┌──

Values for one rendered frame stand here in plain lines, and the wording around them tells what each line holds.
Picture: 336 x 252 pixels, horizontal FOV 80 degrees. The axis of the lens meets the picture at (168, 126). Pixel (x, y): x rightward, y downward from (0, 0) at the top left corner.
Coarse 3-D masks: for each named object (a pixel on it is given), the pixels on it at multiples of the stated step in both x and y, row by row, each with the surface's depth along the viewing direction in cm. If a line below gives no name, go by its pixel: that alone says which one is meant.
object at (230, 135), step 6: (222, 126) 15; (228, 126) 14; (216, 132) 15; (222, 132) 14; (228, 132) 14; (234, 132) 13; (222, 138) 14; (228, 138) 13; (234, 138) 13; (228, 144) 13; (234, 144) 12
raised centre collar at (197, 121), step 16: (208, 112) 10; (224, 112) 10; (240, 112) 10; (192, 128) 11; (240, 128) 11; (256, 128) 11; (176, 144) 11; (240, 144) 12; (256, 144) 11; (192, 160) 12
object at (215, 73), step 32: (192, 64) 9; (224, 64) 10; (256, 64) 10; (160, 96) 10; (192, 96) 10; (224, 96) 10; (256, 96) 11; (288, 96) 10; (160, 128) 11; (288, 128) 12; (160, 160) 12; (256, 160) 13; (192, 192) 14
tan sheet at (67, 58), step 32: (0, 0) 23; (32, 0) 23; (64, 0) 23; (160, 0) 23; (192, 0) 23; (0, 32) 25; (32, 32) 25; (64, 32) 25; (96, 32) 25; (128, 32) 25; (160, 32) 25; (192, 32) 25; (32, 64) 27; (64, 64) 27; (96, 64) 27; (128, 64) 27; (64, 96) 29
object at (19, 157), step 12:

└──

— WHAT IS BEING ASKED —
The answer must be a word-for-word transcription of every record above.

— RESPONSE TO THIS EXERCISE —
Values for one rendered frame stand here in plain lines, and the wording around them tells what each line holds.
Picture: 336 x 252 pixels, horizontal FOV 80 degrees. The axis of the lens meets the picture at (168, 126). Pixel (x, y): x rightward, y downward from (0, 0) at the top left corner.
Coarse 3-D masks: for each named object (a pixel on it is given), the pixels on it at multiples of the stated step in both x and y, row by row, each with the surface's depth along the viewing direction in cm. If a line below gives no name, go by its pixel: that alone says which one is meant.
object at (230, 135), step 6: (222, 126) 15; (228, 126) 14; (216, 132) 15; (222, 132) 14; (228, 132) 14; (234, 132) 13; (222, 138) 14; (228, 138) 13; (234, 138) 13; (228, 144) 13; (234, 144) 12
raised centre collar at (197, 121), step 16: (208, 112) 10; (224, 112) 10; (240, 112) 10; (192, 128) 11; (240, 128) 11; (256, 128) 11; (176, 144) 11; (240, 144) 12; (256, 144) 11; (192, 160) 12
object at (215, 73), step 32: (192, 64) 9; (224, 64) 10; (256, 64) 10; (160, 96) 10; (192, 96) 10; (224, 96) 10; (256, 96) 11; (288, 96) 10; (160, 128) 11; (288, 128) 12; (160, 160) 12; (256, 160) 13; (192, 192) 14
tan sheet at (67, 58), step 32: (0, 0) 23; (32, 0) 23; (64, 0) 23; (160, 0) 23; (192, 0) 23; (0, 32) 25; (32, 32) 25; (64, 32) 25; (96, 32) 25; (128, 32) 25; (160, 32) 25; (192, 32) 25; (32, 64) 27; (64, 64) 27; (96, 64) 27; (128, 64) 27; (64, 96) 29
object at (19, 157), step 12:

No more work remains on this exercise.